## [Exercise directions]
Wherever a line of the listing holds the string "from", copy that line.

*** Block opens ***

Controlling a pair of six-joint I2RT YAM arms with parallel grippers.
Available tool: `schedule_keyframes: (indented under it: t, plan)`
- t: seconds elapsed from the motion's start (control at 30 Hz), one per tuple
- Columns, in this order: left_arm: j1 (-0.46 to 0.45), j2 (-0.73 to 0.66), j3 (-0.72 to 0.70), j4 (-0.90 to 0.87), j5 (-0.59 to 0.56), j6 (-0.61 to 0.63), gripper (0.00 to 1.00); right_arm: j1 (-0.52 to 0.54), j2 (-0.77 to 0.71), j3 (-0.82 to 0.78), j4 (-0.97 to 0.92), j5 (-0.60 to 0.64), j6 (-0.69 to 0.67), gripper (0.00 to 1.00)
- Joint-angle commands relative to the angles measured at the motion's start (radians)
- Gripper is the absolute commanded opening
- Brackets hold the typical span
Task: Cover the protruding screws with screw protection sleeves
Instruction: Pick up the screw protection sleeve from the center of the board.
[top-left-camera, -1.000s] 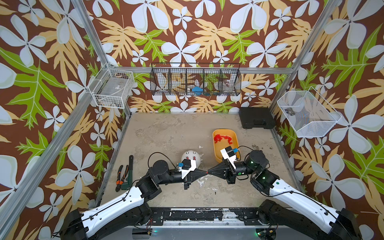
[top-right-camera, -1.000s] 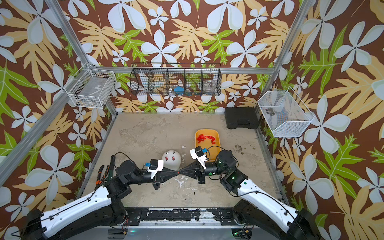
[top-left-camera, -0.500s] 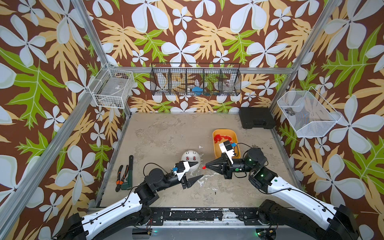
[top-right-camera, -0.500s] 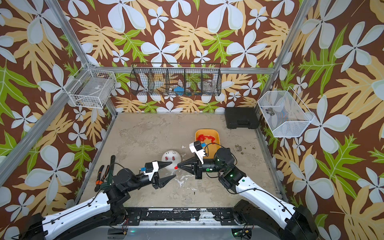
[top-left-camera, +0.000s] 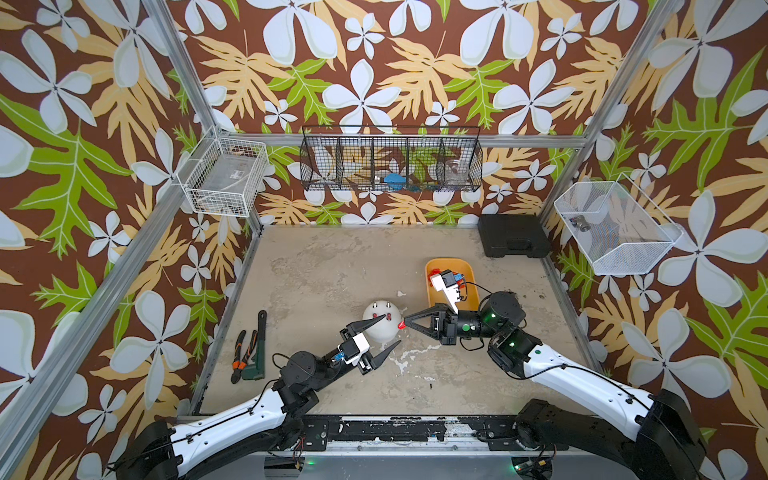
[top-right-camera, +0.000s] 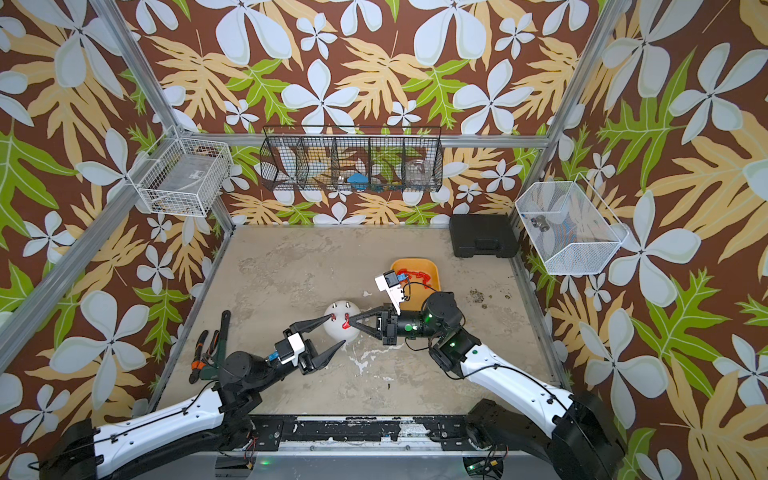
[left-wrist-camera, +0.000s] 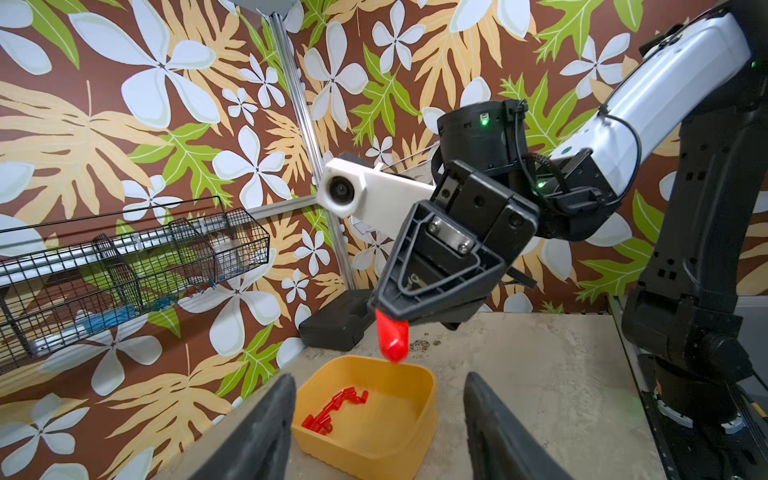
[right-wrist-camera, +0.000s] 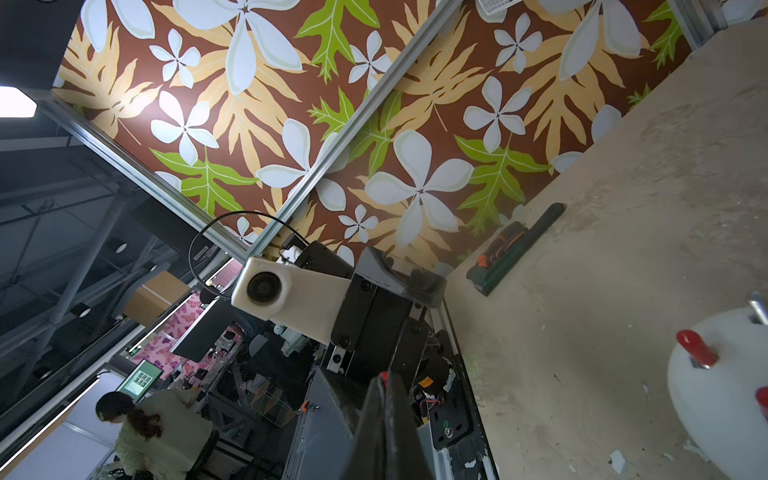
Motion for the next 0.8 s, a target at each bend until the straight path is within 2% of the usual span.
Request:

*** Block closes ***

## [Written response]
- t: seconds elapsed from the motion's start (control at 30 Hz), one per tuple
Instruction: Pick up the screw protection sleeve from the center of the board.

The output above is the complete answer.